== INFORMATION SHOWN

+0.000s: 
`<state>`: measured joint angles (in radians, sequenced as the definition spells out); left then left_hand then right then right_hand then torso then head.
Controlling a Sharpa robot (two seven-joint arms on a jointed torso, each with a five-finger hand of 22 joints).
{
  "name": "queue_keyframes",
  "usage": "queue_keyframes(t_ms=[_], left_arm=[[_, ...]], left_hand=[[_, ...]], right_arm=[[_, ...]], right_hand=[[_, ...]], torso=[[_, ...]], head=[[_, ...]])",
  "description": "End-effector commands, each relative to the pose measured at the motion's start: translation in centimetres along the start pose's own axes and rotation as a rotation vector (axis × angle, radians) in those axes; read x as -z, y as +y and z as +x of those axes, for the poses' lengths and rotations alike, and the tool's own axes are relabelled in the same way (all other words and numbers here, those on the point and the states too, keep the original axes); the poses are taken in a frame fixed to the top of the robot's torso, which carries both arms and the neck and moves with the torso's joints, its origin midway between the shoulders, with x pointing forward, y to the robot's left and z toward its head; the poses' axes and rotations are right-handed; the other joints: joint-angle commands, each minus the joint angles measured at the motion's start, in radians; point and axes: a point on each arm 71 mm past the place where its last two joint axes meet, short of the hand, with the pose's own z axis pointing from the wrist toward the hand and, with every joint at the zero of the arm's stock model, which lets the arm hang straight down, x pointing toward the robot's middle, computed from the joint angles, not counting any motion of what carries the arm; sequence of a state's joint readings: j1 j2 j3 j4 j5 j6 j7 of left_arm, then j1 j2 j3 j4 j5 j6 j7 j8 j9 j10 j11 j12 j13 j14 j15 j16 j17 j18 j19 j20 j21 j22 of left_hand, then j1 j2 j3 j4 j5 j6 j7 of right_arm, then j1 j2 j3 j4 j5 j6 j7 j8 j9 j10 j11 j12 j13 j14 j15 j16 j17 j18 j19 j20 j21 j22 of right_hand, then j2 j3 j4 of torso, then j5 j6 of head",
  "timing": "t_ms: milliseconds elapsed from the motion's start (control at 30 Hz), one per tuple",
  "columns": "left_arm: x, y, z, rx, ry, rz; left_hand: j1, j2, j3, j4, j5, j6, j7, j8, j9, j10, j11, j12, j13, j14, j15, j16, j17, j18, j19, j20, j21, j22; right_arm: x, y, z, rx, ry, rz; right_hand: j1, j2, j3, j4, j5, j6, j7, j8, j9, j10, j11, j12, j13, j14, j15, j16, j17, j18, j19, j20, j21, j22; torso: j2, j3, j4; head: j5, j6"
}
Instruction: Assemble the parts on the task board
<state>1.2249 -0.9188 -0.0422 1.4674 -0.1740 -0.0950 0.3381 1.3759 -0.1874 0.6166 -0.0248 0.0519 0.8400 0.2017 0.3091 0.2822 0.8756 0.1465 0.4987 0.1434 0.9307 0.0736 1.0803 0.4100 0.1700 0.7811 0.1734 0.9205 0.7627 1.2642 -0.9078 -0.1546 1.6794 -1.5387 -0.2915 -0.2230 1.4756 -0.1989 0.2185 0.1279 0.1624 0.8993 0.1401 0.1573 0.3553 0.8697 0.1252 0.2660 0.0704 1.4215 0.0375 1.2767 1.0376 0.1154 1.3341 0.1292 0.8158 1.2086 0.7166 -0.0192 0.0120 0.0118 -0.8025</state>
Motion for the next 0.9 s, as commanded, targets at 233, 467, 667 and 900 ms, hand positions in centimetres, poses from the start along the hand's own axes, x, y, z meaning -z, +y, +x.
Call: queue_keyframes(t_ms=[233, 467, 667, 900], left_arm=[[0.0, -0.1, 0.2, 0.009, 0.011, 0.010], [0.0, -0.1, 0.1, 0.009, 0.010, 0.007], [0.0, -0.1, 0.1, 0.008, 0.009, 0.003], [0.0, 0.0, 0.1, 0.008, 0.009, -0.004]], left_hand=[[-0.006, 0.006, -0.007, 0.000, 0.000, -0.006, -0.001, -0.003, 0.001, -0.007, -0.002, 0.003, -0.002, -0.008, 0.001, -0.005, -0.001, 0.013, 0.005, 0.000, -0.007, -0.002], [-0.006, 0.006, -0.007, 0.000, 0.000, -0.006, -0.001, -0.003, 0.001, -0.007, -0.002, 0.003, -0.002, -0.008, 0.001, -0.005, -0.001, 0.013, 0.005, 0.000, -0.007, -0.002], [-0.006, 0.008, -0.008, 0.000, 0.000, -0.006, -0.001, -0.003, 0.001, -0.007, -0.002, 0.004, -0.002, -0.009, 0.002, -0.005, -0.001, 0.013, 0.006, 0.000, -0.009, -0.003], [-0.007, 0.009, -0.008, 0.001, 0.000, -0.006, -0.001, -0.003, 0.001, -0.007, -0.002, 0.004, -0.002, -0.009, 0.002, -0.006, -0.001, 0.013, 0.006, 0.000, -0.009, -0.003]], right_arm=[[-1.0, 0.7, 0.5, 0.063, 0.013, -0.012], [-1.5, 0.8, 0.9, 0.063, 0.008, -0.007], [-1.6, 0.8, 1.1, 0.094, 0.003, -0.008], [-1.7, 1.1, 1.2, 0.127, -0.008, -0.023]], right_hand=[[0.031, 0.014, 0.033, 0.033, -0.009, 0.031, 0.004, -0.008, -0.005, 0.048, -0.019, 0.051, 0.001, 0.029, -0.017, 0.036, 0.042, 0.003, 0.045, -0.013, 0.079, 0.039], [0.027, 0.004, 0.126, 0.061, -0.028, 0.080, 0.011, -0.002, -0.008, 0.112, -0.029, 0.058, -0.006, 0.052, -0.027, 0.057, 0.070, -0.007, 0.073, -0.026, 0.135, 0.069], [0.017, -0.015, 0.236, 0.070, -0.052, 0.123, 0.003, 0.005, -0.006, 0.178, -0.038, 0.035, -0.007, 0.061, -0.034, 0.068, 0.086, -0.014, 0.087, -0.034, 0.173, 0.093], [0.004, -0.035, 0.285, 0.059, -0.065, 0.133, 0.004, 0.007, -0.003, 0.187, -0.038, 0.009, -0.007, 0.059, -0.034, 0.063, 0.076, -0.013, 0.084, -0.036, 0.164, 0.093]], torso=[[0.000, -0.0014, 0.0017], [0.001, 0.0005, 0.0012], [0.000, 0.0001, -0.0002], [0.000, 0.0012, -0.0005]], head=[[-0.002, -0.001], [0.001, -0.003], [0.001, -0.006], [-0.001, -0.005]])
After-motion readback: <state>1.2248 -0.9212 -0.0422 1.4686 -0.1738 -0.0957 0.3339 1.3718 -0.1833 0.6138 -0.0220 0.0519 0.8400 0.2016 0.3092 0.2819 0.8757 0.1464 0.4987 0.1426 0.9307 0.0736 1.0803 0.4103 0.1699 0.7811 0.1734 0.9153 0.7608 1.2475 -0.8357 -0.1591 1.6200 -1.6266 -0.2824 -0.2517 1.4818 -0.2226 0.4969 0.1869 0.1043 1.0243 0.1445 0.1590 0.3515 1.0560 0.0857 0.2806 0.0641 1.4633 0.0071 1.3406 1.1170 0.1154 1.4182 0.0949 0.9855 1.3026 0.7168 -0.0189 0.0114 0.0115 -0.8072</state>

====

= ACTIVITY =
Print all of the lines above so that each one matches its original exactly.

= TASK OUTPUT =
+0.000s: 
`<state>`: measured joint angles (in radians, sequenced as the definition spells out); left then left_hand then right then right_hand then torso then head.
Controlling a Sharpa robot (two seven-joint arms on a jointed torso, each with a five-finger hand of 22 joints).
{
  "name": "queue_keyframes",
  "usage": "queue_keyframes(t_ms=[_], left_arm=[[_, ...]], left_hand=[[_, ...]], right_arm=[[_, ...]], right_hand=[[_, ...]], torso=[[_, ...]], head=[[_, ...]])",
  "description": "End-effector commands, each relative to the pose measured at the motion's start: translation in centimetres along the start pose's own axes and rotation as a rotation vector (axis × angle, radians) in those axes; read x as -z, y as +y and z as +x of those axes, for the poses' lengths and rotations alike, and the tool's own axes are relabelled in the same way (all other words and numbers here, those on the point and the states too, keep the original axes); the poses are taken in a frame fixed to the top of the robot's torso, which carries both arms and the neck and moves with the torso's joints, its origin midway between the shoulders, with x pointing forward, y to the robot's left and z toward its head; the poses' axes and rotations are right-handed; the other joints: joint-angle commands, each minus the joint angles measured at the motion's start, in radians; point and axes: a point on each arm 71 mm past the place where its last two joint axes meet, short of the hand, with the pose's own z axis pointing from the wrist toward the hand and, with every joint at the zero of the arm's stock model, which lets the arm hang straight down, x pointing toward the robot's middle, computed from the joint angles, not counting any motion of what carries the arm; sequence of a state's joint readings: j1 j2 j3 j4 j5 j6 j7 of left_arm, then j1 j2 j3 j4 j5 j6 j7 j8 j9 j10 j11 j12 j13 j14 j15 j16 j17 j18 j19 j20 j21 j22 of left_hand, then j1 j2 j3 j4 j5 j6 j7 of right_arm, then j1 j2 j3 j4 j5 j6 j7 j8 j9 j10 j11 j12 j13 j14 j15 j16 j17 j18 j19 j20 j21 j22 of right_hand, then j2 j3 j4 of torso, then j5 j6 of head",
  "timing": "t_ms: milliseconds elapsed from the motion's start (control at 30 Hz), one per tuple",
  "columns": "left_arm: x, y, z, rx, ry, rz; left_hand: j1, j2, j3, j4, j5, j6, j7, j8, j9, j10, j11, j12, j13, j14, j15, j16, j17, j18, j19, j20, j21, j22; right_arm: x, y, z, rx, ry, rz; right_hand: j1, j2, j3, j4, j5, j6, j7, j8, j9, j10, j11, j12, j13, j14, j15, j16, j17, j18, j19, j20, j21, j22; torso: j2, j3, j4; head: j5, j6"
}
Instruction: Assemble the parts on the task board
<state>1.2249 -0.9188 -0.0422 1.4674 -0.1740 -0.0950 0.3381 1.3759 -0.1874 0.6166 -0.0248 0.0519 0.8400 0.2017 0.3091 0.2822 0.8756 0.1465 0.4987 0.1434 0.9307 0.0736 1.0803 0.4100 0.1700 0.7811 0.1734 0.9205 0.7627 1.2642 -0.9078 -0.1546 1.6794 -1.5387 -0.2915 -0.2230 1.4756 -0.1989 0.2185 0.1279 0.1624 0.8993 0.1401 0.1573 0.3553 0.8697 0.1252 0.2660 0.0704 1.4215 0.0375 1.2767 1.0376 0.1154 1.3341 0.1292 0.8158 1.2086 0.7166 -0.0192 0.0120 0.0118 -0.8025</state>
Motion for the next 0.9 s, as commanded, targets at 233, 467, 667 and 900 ms, hand positions in centimetres, poses from the start along the hand's own axes, x, y, z meaning -z, +y, +x.
Call: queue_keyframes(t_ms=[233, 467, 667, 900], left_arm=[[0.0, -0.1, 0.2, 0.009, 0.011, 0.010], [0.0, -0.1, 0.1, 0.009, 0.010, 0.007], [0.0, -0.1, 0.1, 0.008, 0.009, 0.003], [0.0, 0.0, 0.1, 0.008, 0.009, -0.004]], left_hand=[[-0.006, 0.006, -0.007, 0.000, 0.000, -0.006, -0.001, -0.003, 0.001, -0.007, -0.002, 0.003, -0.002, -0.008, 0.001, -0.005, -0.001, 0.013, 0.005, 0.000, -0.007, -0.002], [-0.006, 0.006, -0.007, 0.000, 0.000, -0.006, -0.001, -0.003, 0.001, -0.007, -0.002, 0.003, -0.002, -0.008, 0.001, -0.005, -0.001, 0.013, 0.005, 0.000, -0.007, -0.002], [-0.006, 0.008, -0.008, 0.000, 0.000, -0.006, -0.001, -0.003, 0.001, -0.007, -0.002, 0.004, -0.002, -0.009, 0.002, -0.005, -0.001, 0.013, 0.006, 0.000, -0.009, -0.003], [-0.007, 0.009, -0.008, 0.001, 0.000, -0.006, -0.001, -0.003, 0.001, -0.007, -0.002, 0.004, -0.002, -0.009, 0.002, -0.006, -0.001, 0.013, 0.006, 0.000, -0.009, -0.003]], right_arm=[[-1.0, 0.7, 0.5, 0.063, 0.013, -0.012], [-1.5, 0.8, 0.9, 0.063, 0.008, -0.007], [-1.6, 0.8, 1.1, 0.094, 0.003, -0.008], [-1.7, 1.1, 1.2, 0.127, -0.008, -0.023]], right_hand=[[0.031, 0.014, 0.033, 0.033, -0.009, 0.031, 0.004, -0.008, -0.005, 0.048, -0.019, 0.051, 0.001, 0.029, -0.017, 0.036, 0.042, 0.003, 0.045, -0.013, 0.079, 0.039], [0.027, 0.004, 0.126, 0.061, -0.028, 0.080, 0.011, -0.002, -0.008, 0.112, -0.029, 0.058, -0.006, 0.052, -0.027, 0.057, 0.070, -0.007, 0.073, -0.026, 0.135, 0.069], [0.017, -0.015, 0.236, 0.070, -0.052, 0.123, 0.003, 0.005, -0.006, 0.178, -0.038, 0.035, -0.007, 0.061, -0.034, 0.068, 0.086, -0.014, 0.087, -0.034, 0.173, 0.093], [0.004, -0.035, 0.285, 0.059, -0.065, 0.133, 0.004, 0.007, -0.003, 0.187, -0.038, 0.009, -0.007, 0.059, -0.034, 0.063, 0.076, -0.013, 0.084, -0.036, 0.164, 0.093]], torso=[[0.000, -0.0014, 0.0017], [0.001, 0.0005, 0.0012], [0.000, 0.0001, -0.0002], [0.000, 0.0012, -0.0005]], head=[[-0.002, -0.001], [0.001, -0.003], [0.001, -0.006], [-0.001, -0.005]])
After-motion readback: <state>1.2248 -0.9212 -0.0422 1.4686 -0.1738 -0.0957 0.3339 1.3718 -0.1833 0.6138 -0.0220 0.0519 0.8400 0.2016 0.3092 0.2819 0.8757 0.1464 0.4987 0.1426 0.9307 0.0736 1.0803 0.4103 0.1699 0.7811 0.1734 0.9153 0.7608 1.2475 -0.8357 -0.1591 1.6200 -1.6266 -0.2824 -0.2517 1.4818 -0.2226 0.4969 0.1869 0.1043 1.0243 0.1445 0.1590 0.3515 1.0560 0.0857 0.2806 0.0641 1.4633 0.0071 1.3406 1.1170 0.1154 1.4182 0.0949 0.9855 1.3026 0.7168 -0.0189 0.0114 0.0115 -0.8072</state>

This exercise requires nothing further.